→ **Aim of the task**: For the records below, print the lines from the line with "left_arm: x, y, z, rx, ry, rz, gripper" through the line with "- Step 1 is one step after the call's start" exactly as written; include both end lines and exclude the rest.

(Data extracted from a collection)
+---+
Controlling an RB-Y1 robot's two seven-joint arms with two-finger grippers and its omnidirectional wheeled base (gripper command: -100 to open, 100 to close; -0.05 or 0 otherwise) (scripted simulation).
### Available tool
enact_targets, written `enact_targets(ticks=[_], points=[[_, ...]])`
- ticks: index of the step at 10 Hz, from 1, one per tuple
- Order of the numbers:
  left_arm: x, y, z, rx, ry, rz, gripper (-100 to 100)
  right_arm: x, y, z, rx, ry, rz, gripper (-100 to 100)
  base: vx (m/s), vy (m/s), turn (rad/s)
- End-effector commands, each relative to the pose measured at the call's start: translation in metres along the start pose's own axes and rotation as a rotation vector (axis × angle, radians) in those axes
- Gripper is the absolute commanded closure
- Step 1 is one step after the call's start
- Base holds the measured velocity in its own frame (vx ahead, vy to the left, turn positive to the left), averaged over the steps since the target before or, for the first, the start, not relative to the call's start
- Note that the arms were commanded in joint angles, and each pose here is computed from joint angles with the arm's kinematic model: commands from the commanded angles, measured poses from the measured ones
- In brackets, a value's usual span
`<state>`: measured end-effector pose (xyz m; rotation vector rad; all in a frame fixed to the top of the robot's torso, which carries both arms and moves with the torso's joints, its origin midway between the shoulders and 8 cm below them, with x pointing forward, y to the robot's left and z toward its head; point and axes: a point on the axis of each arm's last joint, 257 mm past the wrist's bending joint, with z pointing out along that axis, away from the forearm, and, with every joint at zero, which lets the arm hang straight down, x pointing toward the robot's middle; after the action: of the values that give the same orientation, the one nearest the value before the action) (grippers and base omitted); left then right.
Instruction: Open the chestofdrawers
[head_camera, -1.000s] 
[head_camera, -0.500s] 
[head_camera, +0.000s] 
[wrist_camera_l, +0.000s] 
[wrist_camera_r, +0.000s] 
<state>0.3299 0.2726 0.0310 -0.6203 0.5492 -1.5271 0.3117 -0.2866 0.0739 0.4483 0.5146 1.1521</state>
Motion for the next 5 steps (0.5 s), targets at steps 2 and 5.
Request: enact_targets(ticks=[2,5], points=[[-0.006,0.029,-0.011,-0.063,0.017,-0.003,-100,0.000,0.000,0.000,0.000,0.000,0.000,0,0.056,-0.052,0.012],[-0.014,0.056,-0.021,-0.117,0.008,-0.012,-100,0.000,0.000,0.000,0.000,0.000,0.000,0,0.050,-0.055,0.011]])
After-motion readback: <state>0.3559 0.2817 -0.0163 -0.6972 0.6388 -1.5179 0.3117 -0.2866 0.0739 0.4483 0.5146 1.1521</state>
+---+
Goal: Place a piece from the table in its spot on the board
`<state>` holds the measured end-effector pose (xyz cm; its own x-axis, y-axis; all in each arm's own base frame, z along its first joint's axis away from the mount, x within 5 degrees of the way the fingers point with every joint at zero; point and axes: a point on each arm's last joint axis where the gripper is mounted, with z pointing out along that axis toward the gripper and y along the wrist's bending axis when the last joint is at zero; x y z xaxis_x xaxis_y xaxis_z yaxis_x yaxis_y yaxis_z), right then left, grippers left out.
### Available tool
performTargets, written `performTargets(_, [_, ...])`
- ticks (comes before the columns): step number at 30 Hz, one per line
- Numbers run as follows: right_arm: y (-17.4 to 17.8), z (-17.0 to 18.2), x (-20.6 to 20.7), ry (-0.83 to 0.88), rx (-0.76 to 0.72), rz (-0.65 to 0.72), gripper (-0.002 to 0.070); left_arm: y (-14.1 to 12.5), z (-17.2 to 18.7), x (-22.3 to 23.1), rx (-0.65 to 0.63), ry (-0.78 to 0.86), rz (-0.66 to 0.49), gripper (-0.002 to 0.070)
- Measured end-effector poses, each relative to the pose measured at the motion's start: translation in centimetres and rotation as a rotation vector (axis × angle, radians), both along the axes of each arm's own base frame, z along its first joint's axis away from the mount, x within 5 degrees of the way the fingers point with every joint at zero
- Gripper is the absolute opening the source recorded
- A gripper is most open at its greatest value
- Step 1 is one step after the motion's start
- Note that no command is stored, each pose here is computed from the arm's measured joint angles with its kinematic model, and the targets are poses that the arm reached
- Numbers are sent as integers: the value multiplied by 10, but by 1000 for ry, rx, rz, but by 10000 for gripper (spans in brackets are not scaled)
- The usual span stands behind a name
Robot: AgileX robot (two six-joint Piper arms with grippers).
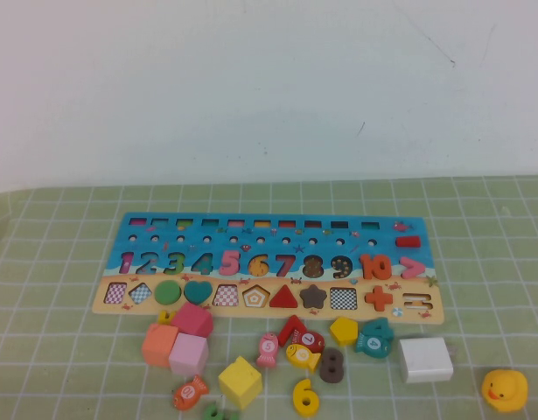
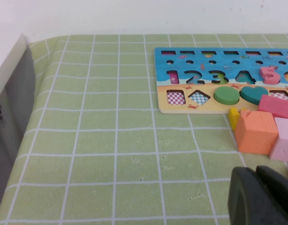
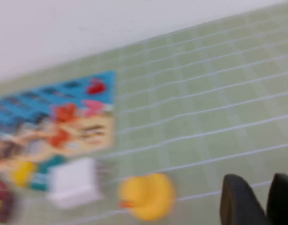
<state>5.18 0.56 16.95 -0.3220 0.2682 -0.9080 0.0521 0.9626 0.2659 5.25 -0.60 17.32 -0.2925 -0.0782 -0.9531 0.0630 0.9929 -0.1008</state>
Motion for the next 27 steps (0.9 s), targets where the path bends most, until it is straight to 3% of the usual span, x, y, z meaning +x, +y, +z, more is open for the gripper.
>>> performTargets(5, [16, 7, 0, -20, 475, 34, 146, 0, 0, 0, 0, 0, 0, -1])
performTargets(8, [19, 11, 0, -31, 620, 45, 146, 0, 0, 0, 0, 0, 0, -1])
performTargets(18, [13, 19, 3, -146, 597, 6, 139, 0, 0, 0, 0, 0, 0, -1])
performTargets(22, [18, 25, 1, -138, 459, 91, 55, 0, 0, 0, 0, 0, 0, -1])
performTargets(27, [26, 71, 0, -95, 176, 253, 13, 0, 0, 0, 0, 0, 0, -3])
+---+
→ **Task answer**:
  left_arm: x, y, z, rx, ry, rz, gripper (-100 to 100)
  right_arm: x, y, z, rx, ry, rz, gripper (-100 to 100)
  base: vx (m/s), vy (m/s), turn (rad/s)
- End-effector commands, each relative to the pose measured at the call's start: translation in metres along the start pose's own axes and rotation as a rotation vector (axis × angle, radians) in those axes
- Gripper is the absolute commanded closure
- Step 1 is one step after the call's start

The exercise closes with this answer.